Beware of picking a standard that will require using a patent held by a company not participating in the standard-setting process. Suppose a standard is selected, production begun, and positive feedback is achieved. Then a company that did not participate in the standard-setting process suddenly appears and asserts that everyone complying with the standard is infringing on a patent held by that company. Remember, a nonparticipating patent holder is not required to license its patents on fair and reasonable terms. This is the nightmare of every participant, since the interloper can potentially control the entire market the participants have built
Consider building an installed base preemptively.
This is risky, and not always possible, but it can strengthen your bargaining position. Establishing manufacturing sources and building an installed base are akin to moving your troops into a stronger position while negotiating for peace.
 

Any company participating in an alliance in support of a compatibility standard:

To compete effectively in network markets, you need allies.
Choosing and attracting allies is a critical aspect of strategy in the network economy. Competition thus becomes a mixture of politics and economics. You must assemble allies to promote a standard and then compete against these same companies once the standard is established
 To find your natural allies, you must determine how a proposed standard will affect competition. Standards alter competition in several predictable ways.
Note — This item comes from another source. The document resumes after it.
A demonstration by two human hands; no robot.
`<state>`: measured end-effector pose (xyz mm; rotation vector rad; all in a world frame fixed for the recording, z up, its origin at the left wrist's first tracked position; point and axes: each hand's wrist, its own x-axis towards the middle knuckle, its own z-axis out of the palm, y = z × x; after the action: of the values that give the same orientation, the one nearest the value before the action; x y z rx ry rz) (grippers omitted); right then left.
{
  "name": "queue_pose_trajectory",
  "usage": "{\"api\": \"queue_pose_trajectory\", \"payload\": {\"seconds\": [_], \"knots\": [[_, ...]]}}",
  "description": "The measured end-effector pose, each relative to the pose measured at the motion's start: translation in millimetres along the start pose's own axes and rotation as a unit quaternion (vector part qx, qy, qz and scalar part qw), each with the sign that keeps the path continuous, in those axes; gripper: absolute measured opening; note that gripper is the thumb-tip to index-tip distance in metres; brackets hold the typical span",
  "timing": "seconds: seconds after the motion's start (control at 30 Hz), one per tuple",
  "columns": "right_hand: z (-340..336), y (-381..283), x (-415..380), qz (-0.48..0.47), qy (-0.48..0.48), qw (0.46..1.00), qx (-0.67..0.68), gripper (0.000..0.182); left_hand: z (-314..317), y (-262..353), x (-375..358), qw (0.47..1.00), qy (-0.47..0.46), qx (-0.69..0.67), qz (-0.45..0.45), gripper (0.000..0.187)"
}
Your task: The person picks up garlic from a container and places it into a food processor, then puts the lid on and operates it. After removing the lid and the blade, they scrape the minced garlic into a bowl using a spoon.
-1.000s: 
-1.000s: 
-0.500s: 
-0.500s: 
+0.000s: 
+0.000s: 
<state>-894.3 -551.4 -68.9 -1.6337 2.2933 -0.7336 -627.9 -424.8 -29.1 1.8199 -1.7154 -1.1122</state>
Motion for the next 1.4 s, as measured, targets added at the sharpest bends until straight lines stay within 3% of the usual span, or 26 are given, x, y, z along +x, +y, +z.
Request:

Standards expand network externalities, reduce uncertainty, and reduce consumer lock-in. Standards also shift competition from a winner-take-all battle to a more conventional struggle for market share, from the present into the future, from features to prices, and from systems to components.
 Standards tend to benefit consumers and suppliers of complements at the expense of incumbents and sellers of substitutes. Look for your allies among the groups that will benefit from a standard. Then be creative in finding ways to split the enlarged pie that results from a successful standard.
• Formal standard setting is now being used to develop more standards than ever before. Formal standard setting is slow, but it can give a new technology enormous credibility. Several keytactics will make you more effective in the formal standard-setting process. Don’t slow down your competitive efforts just because you are engaged in formal standard setting. Look for opportunities to build alliances by cutting creative deals, such as licensing arrangements, with selected participants of the standard-setting effort. Beware of companies that hold key patents and are not participating in the process.
• Find your natural allies and negotiate to gain their support for your technology.
Allies can include customers, complementers, suppliers, and competitors. Be prepared to offer special deals to early supporters; with positive feedback, a few visible early supporters can be enough to tip expectations in your favor, making it easier to attract more allies over time.
• Before you engage in a standards battle, try to negotiate a truce and form an alliance with your would-be rival.
An agreed-upon standard may lead to a far bigger overall market, making for a larger pie that you can split with your partners. Don’t be proud; be prepared to cut a deal even with your most bitter enemy.
• Try to retain limited control over your technology even when establishing an open standard.
Without a champion, open standards can stagnate or splinter into incompatible pieces. Allies may be happy to let you guide the future evolution of the standard, so long as you have a lasting commitment to openness.